なぜ東次はああいう性格の人物にしなければならなかったのか、ちゃんと理由があったと思う。

本作は学生時代に付き合っていた男女が仕事に対する考え方の違いから就活中に別れてしまい、社会人となって再会するところから話が始まる。
真琴はキャリア志向の女性で、希望していた広告会社の営業職につくが、セクハラ、パワハラにあい、最後は怪文書まで流されて現場から外されてしまう。
それでもなんとか営業に戻ろうと努力するが、逆に疎ましく思われて、ついには経理課に配置転換、失意のまま離職に追い込まれてしまう。

現場で再会した東次によりを戻したいとアプローチするが、東次の態度ははっきりしない。

セクハラ上司のあっせんで神戸の広告代理店に採用された真琴は、東次に「行くなと言ってくれたら、神戸には行かない」と告げるも、「俺たちはもう終わったでしょ」とすげなく断られ、「こんなに辛いなら、二度と恋なんてしない」と涙ながらに立ち去ることとなる。
真琴が去った後、東次は涙を流すが、なんで俺は泣いているのかと煩悶する場面は見どころだ。

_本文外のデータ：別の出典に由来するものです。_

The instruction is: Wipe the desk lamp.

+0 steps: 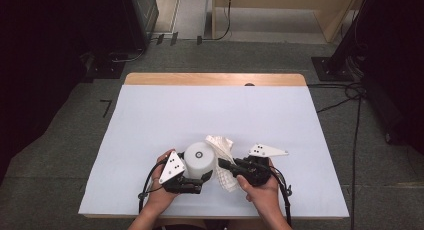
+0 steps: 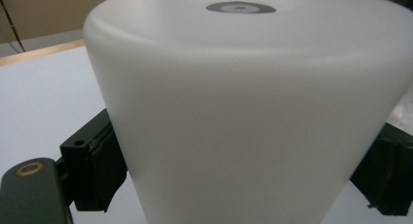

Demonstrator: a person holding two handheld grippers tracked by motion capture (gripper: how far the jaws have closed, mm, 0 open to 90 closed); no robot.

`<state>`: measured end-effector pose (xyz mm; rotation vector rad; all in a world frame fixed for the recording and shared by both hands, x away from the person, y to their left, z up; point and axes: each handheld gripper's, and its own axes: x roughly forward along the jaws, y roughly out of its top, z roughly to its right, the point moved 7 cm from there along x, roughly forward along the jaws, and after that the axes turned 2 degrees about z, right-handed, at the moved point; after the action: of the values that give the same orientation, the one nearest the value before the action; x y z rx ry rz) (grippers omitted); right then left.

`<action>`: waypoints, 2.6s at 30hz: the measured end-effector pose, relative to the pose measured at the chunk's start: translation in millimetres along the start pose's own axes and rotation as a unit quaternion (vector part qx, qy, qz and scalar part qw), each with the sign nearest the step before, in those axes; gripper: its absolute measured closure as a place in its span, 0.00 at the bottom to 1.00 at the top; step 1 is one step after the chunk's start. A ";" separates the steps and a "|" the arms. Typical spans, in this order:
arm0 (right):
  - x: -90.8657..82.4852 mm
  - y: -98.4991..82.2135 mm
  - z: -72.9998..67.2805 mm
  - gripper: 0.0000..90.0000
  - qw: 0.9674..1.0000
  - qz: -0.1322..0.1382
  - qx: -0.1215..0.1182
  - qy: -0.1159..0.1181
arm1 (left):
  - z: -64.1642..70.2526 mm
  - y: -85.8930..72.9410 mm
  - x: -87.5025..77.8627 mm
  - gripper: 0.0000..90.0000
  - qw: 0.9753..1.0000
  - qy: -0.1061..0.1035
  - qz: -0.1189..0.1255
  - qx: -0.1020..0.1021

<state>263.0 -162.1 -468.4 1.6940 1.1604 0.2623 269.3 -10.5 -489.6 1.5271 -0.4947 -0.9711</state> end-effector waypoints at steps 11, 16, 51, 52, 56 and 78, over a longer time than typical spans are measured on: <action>4.7 -9.1 14.2 0.88 1.000 -0.013 0.018 -0.013 | -13.2 -19.0 5.2 0.10 0.999 0.022 -0.021 0.017; 4.4 -10.0 16.2 0.88 1.000 -0.014 0.021 -0.016 | -13.8 -13.0 -1.7 0.00 0.999 0.050 0.001 -0.017; -11.4 16.5 -17.6 0.88 0.999 0.034 -0.010 0.025 | 4.9 3.5 -1.8 0.10 1.000 0.015 -0.008 -0.006; -11.9 16.9 -17.8 0.88 0.999 0.034 -0.012 0.025 | 4.8 4.5 -1.9 0.10 1.000 0.015 -0.006 -0.008; -1.3 3.4 -6.2 0.88 1.000 0.010 0.000 0.014 | 2.0 9.9 -5.8 0.10 1.000 0.015 0.007 -0.012; -5.9 1.8 14.2 0.88 0.999 0.015 0.031 -0.018 | -9.6 -17.2 9.0 0.10 1.000 0.005 -0.017 0.011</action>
<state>270.1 -175.5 -471.3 1.7640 1.1282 0.2154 278.3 -8.1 -509.2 1.5632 -0.4761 -0.9865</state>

ここで仮に東次が「神戸なんかに行くな、俺たちもう一度やり直そう」と言っていたらどうなったか。
マッチョな東次は菜央と別れて真琴と結婚、真琴は東次の実家のクリーニング屋を手伝っていたかもしれない。
だが、それは彼女の望んでいた未来だったのだろうか。
仕事を取るか、家庭を取るか、岐路に立たされる女性は今も多くいると思う。
社会に出れば、セクハラやパワハラにあうかもしれない、恋愛、結婚と至っても女性の方が何かを諦めなくてはならない局面があるかもしれない。
このドラマは、希望を胸に社会へ羽ばたいていく、そんな女性たちへの応援歌だったのだと思う。

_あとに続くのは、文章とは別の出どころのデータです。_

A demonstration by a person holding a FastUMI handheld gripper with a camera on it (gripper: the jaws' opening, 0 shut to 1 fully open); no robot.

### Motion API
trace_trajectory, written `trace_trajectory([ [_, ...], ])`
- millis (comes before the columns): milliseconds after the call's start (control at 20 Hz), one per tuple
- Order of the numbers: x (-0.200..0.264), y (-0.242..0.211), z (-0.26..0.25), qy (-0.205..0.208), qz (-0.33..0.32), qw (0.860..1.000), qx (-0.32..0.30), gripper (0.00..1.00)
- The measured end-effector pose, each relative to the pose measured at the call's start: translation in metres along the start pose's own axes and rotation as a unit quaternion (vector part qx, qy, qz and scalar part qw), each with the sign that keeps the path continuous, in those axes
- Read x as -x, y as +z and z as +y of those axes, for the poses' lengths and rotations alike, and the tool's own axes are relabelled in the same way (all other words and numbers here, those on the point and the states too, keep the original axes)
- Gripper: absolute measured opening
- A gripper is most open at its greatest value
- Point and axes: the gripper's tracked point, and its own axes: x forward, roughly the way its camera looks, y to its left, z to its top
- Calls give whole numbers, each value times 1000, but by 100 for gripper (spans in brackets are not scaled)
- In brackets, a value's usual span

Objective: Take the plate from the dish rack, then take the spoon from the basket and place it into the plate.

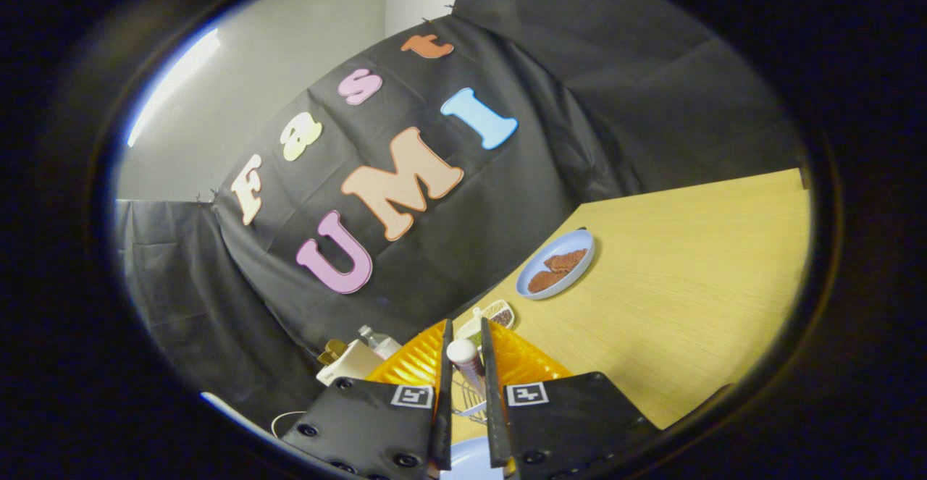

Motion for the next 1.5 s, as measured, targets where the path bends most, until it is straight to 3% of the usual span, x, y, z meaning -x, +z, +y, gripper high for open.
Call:
trace_trajectory([
  [600,54,17,45,52,-32,997,37,24],
  [850,78,-17,49,89,23,995,-25,22],
  [1200,80,-72,17,69,88,993,-48,20],
  [1500,69,-73,1,43,82,994,-60,19],
])
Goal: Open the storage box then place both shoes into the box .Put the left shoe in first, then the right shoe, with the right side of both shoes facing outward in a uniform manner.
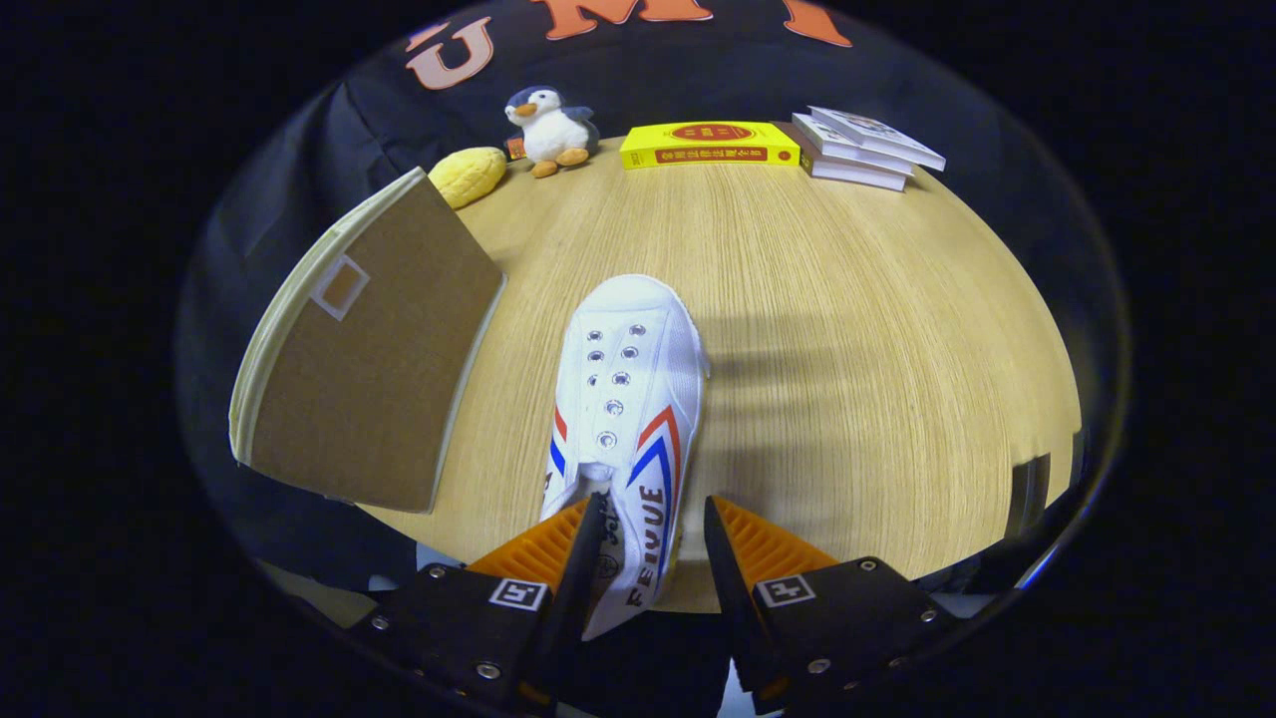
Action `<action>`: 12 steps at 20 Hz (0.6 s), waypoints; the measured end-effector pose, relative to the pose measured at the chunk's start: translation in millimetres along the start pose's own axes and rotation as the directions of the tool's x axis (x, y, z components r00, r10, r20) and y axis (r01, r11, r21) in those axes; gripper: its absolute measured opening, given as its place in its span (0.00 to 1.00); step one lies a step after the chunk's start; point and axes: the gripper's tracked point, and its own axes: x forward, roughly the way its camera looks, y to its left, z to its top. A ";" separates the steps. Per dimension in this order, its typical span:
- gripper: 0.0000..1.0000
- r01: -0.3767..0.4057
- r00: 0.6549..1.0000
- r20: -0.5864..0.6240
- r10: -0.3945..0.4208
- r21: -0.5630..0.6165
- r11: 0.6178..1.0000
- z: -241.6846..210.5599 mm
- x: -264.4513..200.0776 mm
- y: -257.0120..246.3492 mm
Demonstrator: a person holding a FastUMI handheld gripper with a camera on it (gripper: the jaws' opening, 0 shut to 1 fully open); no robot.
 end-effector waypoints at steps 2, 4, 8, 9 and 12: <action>0.62 -0.017 1.000 0.002 0.017 0.054 0.998 -1.7 7.5 -0.5; 0.58 -0.055 0.999 0.004 0.054 0.093 0.994 -0.4 10.5 7.0; 0.27 -0.056 0.998 0.026 0.053 0.162 0.985 2.9 10.5 2.9; 0.12 -0.056 0.998 0.028 0.052 0.197 0.979 2.2 11.8 2.9; 0.01 -0.076 0.995 0.084 0.059 0.213 0.974 18.8 0.4 9.3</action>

東次はラスト、神戸へ向かう真琴を空港に見送りに行く。
「なんで忘れようとしているのに、来るかな」と言う真琴が、本作のキーアイテムである捨てたはずの携帯ストラップを持っていることに東次は気づき、ようやく決心する。
真琴に自分を追いかけさせるのではなく、自分が真琴を追いかけると。
神戸に会いに行くね、と。
二人の遠距離恋愛が上手くいくかは分からない。
それでも真琴は仕事も恋もつかみ取った。

ところで、佐々木蔵之介演じる、後半突然いい人になるセクハラ上司にいらいらしていた当時の視聴者も、今や管理職である。
この作品は今こそかつての視聴者に問いかけてくる。
広末に同情していたあなた、よもや今、新卒にセクハラ、パワハラなんてしていませんよね、と。
20年経って、働く女性の状況は変わりましたか、と。
そういう意味で、本作は今でも色あせていない傑作と思っている。